• EXERCISE DESCRIPTION: Return the data below in full, exactly as it stands.

• Source data:
== Segment start ==
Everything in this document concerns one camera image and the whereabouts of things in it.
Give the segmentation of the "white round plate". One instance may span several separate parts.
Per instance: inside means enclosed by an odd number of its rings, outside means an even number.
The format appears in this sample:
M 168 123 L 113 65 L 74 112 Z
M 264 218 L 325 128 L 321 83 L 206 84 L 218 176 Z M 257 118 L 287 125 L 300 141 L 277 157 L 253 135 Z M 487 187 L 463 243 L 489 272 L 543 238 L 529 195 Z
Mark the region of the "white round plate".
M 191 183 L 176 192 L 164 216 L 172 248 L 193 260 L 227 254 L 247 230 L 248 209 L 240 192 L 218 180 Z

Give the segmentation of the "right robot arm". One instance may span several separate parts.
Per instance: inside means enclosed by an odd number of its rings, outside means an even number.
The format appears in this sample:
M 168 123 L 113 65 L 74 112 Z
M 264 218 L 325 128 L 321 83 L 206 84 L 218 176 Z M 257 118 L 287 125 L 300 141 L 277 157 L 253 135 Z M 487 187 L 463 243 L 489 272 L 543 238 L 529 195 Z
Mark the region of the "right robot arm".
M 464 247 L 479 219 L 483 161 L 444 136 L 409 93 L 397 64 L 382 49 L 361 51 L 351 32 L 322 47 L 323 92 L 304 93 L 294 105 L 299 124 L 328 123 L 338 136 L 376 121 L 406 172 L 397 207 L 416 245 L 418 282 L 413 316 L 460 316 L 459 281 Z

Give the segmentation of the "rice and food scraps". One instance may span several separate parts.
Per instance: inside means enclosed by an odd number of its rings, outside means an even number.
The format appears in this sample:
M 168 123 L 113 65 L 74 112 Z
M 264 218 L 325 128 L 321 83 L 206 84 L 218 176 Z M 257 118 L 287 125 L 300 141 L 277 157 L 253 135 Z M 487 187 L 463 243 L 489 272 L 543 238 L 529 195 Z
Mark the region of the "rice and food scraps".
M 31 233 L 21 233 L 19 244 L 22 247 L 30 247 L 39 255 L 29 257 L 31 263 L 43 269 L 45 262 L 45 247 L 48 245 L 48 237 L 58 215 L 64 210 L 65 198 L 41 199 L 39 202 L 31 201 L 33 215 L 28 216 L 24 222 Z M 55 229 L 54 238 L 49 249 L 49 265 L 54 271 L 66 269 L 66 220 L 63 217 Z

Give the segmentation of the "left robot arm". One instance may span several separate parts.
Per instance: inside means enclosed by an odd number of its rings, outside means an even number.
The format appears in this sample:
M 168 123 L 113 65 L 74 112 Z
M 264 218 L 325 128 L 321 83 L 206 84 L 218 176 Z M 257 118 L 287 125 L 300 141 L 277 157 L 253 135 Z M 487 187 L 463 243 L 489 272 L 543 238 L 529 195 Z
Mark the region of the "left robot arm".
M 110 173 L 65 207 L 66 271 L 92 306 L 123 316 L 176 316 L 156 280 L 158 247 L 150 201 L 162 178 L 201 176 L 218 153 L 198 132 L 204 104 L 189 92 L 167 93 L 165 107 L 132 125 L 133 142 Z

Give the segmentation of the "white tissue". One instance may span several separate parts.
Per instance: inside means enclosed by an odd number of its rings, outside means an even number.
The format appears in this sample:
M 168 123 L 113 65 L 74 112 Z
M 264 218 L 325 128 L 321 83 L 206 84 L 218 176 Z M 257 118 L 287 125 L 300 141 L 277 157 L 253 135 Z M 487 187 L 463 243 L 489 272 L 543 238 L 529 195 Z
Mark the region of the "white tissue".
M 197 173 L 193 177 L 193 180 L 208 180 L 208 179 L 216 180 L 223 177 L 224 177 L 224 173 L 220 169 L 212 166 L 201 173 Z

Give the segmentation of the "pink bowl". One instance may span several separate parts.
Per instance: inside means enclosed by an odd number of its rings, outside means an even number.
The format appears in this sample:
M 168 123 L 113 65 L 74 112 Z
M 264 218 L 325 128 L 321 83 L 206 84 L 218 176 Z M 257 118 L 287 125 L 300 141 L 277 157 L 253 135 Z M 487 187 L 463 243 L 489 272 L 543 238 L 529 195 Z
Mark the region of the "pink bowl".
== Segment end ==
• ANSWER TO THE EXERCISE:
Everything in this document concerns one camera image and the whereabouts of things in it.
Give the segmentation of the "white round plate". One instance may span several separate parts.
Per instance: inside means enclosed by an odd number of its rings, outside means an even number.
The format appears in this sample:
M 168 123 L 113 65 L 74 112 Z
M 264 218 L 325 128 L 321 83 L 206 84 L 218 176 Z M 257 118 L 287 125 L 300 141 L 277 157 L 253 135 Z M 487 187 L 463 243 L 489 272 L 543 238 L 529 195 Z
Mark the region of the "white round plate".
M 191 183 L 176 192 L 164 216 L 172 248 L 193 260 L 227 254 L 247 230 L 248 209 L 240 192 L 218 180 Z

Give the segmentation of the "right robot arm". One instance may span several separate parts.
Per instance: inside means enclosed by an odd number of its rings, outside means an even number.
The format appears in this sample:
M 168 123 L 113 65 L 74 112 Z
M 264 218 L 325 128 L 321 83 L 206 84 L 218 176 Z M 257 118 L 287 125 L 300 141 L 277 157 L 253 135 Z M 487 187 L 463 243 L 489 272 L 543 238 L 529 195 Z
Mark the region of the "right robot arm".
M 464 247 L 479 219 L 483 161 L 444 136 L 409 93 L 397 64 L 382 49 L 361 51 L 351 32 L 322 47 L 323 92 L 304 93 L 294 105 L 299 124 L 328 123 L 338 136 L 376 121 L 406 172 L 397 207 L 416 245 L 418 282 L 413 316 L 460 316 L 459 281 Z

Give the segmentation of the "rice and food scraps". One instance may span several separate parts.
Per instance: inside means enclosed by an odd number of its rings, outside means an even number.
The format appears in this sample:
M 168 123 L 113 65 L 74 112 Z
M 264 218 L 325 128 L 321 83 L 206 84 L 218 176 Z M 257 118 L 287 125 L 300 141 L 277 157 L 253 135 Z M 487 187 L 463 243 L 489 272 L 543 238 L 529 195 Z
Mark the region of the "rice and food scraps".
M 31 233 L 21 233 L 19 244 L 22 247 L 30 247 L 39 255 L 29 257 L 31 263 L 43 269 L 45 262 L 45 247 L 48 245 L 48 237 L 58 215 L 64 210 L 65 198 L 41 199 L 39 202 L 31 201 L 33 215 L 28 216 L 24 222 Z M 55 229 L 54 238 L 49 249 L 49 265 L 54 271 L 66 269 L 66 220 L 63 217 Z

Give the segmentation of the "left robot arm". One instance may span several separate parts.
Per instance: inside means enclosed by an odd number of its rings, outside means an even number.
The format appears in this sample:
M 168 123 L 113 65 L 74 112 Z
M 264 218 L 325 128 L 321 83 L 206 84 L 218 176 Z M 257 118 L 287 125 L 300 141 L 277 157 L 253 135 Z M 487 187 L 463 243 L 489 272 L 543 238 L 529 195 Z
Mark the region of the "left robot arm".
M 110 173 L 65 207 L 66 271 L 92 306 L 123 316 L 176 316 L 156 280 L 158 247 L 150 201 L 162 178 L 201 176 L 218 153 L 198 132 L 204 104 L 189 92 L 167 93 L 165 107 L 132 125 L 133 142 Z

Give the segmentation of the "white tissue". One instance may span several separate parts.
Per instance: inside means enclosed by an odd number of its rings, outside means an even number.
The format appears in this sample:
M 168 123 L 113 65 L 74 112 Z
M 264 218 L 325 128 L 321 83 L 206 84 L 218 176 Z M 257 118 L 287 125 L 300 141 L 277 157 L 253 135 Z M 487 187 L 463 243 L 489 272 L 543 238 L 529 195 Z
Mark the region of the "white tissue".
M 197 173 L 193 177 L 193 180 L 208 180 L 208 179 L 216 180 L 223 177 L 224 177 L 224 173 L 220 169 L 212 166 L 201 173 Z

Give the segmentation of the "pink bowl". One instance may span several separate parts.
Per instance: inside means enclosed by an odd number of its rings, outside means an even number.
The format appears in this sample:
M 168 123 L 113 65 L 74 112 Z
M 264 218 L 325 128 L 321 83 L 206 84 L 218 176 Z M 257 118 L 287 125 L 300 141 L 277 157 L 253 135 Z M 487 187 L 463 243 L 489 272 L 543 238 L 529 195 Z
Mark the region of the "pink bowl".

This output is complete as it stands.